A benchmark proposal for design pattern detection
Francesca Arcelli
[email protected]
Marco Zanoni
Christian Tosi
Università degli Studi di Milano Bicocca
Dipartimento di Informatica Sistemistica e Comunicazione
Viale Sarca, 336 20126 Milano, Italy
Design pattern detection is a topic which received a great
interest during the last years. Finding design patterns (DP)
[3] in a software system can give very useful hints on the
comprehension of a software system and on what kind of
problems have been addressed during the development of
the system itself; their presence can be considered as an indicator of good software design. Moreover, they are very
important during the re-documentation process, in particular when the documentation is very poor, incomplete or not
Several design pattern detection approaches and tools
have been developed both for forward and reverse engineering aims and involving different techniques for the detection
such as fuzzy logic, constraints solving techniques, theorem provers, template matching methods and classification
techniques (i.e. [6], [7], [4], [5], [2]). In spite of the many
approaches proposed, the results obtained are quite unsatisfactory and different from one tool to the other.
Many tools find many false positive instances but other
correct instances are not found. One common problem in
the design pattern detection is the so called variant problem:
design patterns can be implemented in several ways, often
very different from one another. The main variants for each
pattern are described in the catalog of [3], others are applied
when the context of application requires it. These variations
cause the failure of most pattern instances recognition using
rigid detection approaches, which are based only on canonical pattern instances.
Moreover no real benchmark has not yet been proposed
to compare design patterns detection tools. If one tries to
compare design pattern detection tools on the same system,
usually retrieves very different results and often it is not possible also to replicate and obtain the results described by the
authors of the tool. In spite of the validity of the results obtained by one tool respect to the other, one relevant problem
is the lack of a real benchmark to be easily used to compare
the results in a sound way.
We face these problems since we are developing a tool
called MARPLE (Metrics and Architecture Reconstruction
plug-in for Eclipse) [1] whose main aims are related to design pattern detection (DPD) and software architecture reconstruction. For what concerns to DPD Marple is characterized by the following steps:
• the detection of sub components or micro architectures
which give useful hints on the DP detection and, which
aim to mitigate the variant problem
• the detection af all the possible DP candidates performed by a module called Joiner whose results are
characterized by high recall values
• the refining of the previous results through data mining techniques, in particular through a step of clustering and a step of supervised classification (in particular
through naı̈ve bayes and support vector machines classifiers); in this way we are able to reduce the output
size and to sort the results by their relevance through
the Classifier module
In this work we would like to propose a benchmark and
an approach to be used to compare DPD tools. In this way
we aim to find some mechanisms to obtain safe results and
for making them and the DPD tools available to the community in a easier way. The adoption by the DPD community
of a benchmark could improve the cooperation among the
researchers and the reuse of tools written by other instead
of the development of new ones.
Our benchmark proposal is based on the definition of a
standard for the representation of the results of DPD tools.
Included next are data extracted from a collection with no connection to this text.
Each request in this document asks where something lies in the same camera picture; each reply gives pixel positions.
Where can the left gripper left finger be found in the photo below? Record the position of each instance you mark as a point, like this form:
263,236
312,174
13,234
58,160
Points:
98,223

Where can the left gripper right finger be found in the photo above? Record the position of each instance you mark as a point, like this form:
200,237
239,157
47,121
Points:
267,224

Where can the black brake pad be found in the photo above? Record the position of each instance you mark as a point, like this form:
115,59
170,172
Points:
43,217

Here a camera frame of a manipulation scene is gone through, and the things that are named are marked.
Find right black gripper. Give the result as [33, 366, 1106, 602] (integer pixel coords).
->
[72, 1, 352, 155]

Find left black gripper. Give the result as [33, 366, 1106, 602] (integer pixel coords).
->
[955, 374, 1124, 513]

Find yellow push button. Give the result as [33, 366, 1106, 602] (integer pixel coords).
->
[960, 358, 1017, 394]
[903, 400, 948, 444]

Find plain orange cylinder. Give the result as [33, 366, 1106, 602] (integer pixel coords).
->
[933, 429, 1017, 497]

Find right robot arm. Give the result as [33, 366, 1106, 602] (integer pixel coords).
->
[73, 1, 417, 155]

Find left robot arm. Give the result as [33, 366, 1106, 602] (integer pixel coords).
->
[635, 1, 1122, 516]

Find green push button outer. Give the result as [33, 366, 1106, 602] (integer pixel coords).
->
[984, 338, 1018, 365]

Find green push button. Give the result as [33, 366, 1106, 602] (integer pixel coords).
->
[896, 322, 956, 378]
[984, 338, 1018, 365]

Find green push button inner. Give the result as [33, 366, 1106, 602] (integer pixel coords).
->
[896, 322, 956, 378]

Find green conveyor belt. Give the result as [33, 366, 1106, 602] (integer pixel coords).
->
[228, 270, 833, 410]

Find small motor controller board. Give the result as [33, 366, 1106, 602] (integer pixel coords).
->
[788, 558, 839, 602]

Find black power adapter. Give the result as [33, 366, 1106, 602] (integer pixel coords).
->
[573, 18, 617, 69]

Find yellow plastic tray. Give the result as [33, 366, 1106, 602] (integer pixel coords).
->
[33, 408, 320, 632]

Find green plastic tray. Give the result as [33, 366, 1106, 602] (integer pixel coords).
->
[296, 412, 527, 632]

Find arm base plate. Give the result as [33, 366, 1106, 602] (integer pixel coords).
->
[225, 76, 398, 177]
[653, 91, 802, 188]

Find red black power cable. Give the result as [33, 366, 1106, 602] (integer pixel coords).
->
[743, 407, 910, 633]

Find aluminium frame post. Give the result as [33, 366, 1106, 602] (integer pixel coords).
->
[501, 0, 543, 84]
Having a common standard will permit to write applications
that are able to compare the results coming from different
What we have to know about a design pattern to represent it?
A design pattern is an organized set of classes working
together. These classes respect the pattern’s design rules
[3], and each one has a specific role assigned. So a representation of a design pattern instance must contain the classes
belonging to it and the role assigned to each one.
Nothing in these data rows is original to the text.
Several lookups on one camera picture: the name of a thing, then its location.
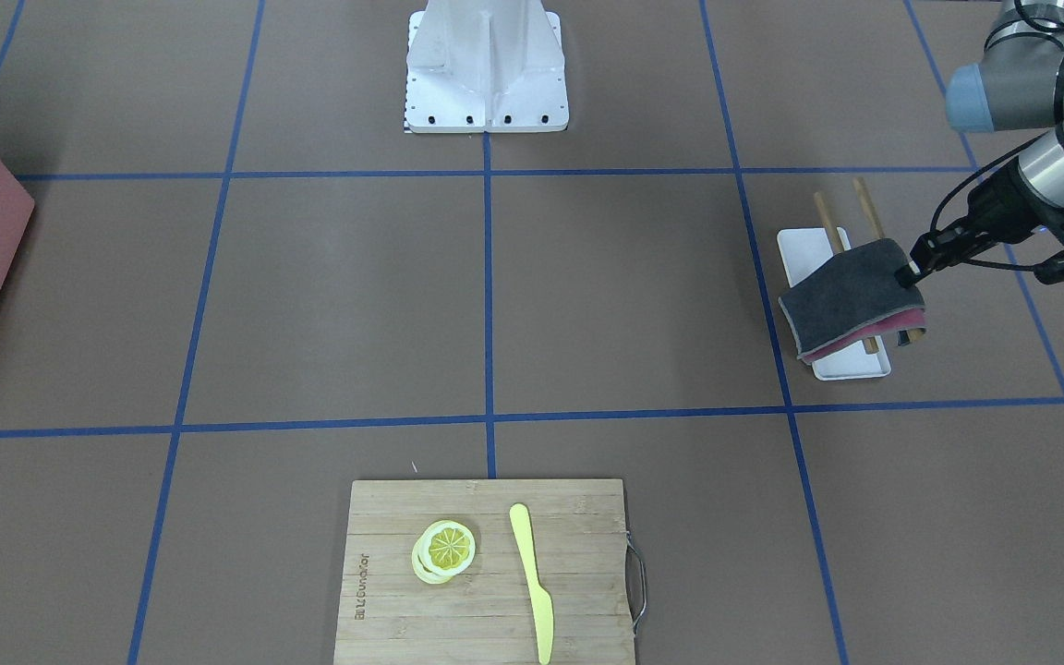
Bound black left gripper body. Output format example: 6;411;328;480
930;159;1050;261

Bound grey and pink cloth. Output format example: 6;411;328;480
780;238;927;365

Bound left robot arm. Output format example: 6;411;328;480
898;1;1064;287

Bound wooden rack rod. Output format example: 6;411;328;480
852;176;925;346
812;192;878;355

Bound white rectangular tray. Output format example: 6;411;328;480
777;227;892;381

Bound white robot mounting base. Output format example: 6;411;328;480
403;1;571;134

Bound yellow plastic knife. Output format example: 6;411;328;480
508;502;556;664

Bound yellow lemon slices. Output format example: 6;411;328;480
411;519;477;585

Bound bamboo cutting board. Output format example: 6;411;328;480
333;478;636;664

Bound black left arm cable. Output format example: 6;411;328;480
927;139;1064;273
Another issue is that in a design pattern some roles can
be played by more than one class. So we need a way to specify these types of situation. We propose a tree organization
for the classes of design patterns. In this representation it
is possible to specify one-to-one or one-to-many relationships between the roles. Each pattern has a root that can be
composed of one or more roles.
• DPDef : it contains the name of the defined design pattern and is associated to the root of the level definition
The instance of a design pattern must follow the definition and is a more complicated structure linked to the definition in all its levels. In Figure 2 we see the UML class
diagram of the instance model.
name : String
1 - roledef
1 - roleassociation
className : String
A benchmark proposal for DP Detection
Each design pattern must follow a definition, a schema.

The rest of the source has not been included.